▶ _WORK TASK_:
Go through the listing below and output exactly the line with "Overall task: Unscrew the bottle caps", the line with "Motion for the", and each line between; omit the rest.

** DATASET EXTRACT follows **

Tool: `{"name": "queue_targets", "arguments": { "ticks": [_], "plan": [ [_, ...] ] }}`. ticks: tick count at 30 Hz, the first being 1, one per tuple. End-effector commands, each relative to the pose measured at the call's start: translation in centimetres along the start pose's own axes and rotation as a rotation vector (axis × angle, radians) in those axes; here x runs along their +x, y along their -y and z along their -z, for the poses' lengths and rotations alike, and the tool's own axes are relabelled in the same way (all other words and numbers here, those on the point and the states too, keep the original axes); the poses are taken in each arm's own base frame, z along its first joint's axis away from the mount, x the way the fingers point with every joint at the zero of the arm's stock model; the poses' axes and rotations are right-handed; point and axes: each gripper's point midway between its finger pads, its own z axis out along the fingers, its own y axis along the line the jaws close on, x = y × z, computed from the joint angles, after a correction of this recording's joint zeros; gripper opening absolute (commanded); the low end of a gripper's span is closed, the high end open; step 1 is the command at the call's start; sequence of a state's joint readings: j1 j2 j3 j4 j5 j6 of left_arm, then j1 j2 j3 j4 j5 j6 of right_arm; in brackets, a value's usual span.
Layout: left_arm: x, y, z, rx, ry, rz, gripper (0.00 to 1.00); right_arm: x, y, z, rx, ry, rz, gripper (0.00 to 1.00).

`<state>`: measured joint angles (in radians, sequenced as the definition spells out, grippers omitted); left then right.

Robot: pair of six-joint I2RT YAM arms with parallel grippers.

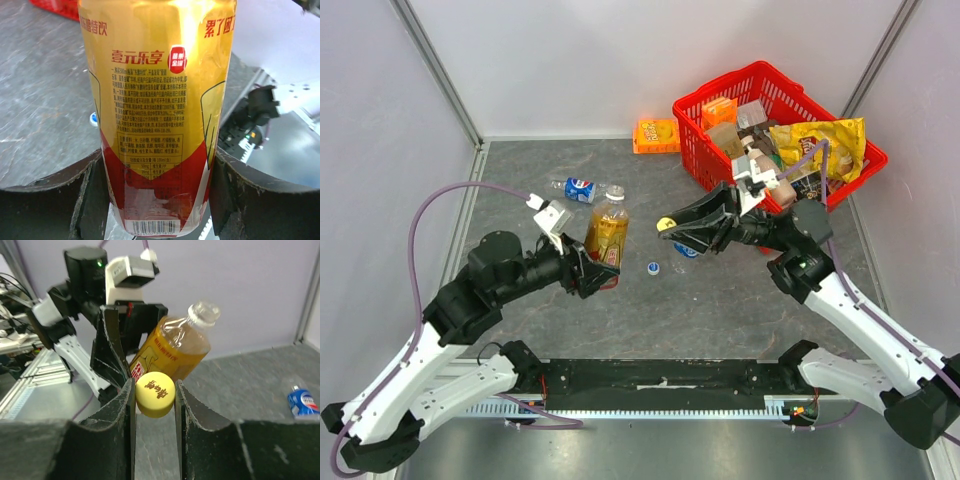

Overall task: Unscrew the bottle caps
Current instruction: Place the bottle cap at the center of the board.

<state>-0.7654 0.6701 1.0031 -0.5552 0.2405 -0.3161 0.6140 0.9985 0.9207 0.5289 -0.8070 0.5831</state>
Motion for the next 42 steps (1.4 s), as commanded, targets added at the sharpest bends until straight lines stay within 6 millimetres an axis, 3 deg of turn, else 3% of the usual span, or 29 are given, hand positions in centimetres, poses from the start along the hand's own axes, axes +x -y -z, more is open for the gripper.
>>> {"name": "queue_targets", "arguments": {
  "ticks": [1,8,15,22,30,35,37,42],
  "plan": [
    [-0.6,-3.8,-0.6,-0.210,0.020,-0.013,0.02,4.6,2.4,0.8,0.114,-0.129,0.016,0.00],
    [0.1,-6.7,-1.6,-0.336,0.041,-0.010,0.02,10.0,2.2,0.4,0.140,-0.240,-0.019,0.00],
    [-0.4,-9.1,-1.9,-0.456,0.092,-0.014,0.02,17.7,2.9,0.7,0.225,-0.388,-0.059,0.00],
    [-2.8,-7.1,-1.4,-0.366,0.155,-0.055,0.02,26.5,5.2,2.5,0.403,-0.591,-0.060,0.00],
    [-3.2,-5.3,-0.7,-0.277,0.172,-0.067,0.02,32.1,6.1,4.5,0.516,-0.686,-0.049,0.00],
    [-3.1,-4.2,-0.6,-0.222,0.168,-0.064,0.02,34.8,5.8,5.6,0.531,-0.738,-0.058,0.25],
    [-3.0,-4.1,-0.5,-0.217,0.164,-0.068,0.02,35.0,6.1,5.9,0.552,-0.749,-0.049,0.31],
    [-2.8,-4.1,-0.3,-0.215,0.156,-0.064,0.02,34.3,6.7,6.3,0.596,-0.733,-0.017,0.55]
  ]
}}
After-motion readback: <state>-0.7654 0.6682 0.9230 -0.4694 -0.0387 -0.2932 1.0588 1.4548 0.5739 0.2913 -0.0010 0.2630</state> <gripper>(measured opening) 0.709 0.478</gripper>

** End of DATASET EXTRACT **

▶ _WRITTEN RESPONSE_:
Overall task: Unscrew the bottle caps
Current instruction: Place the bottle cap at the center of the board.

<state>-0.7654 0.6701 1.0031 -0.5552 0.2405 -0.3161 0.6140 0.9985 0.9207 0.5289 -0.8070 0.5831</state>
Motion for the next 42 steps (1.4 s), as commanded, targets added at the sharpest bends until straight lines stay within 6 millimetres an axis, 3 deg of turn, else 3% of the usual span, or 29 are given, hand positions in centimetres, poses from the start along the hand's own axes, axes +x -y -z, more is open for the gripper.

That completes the exercise.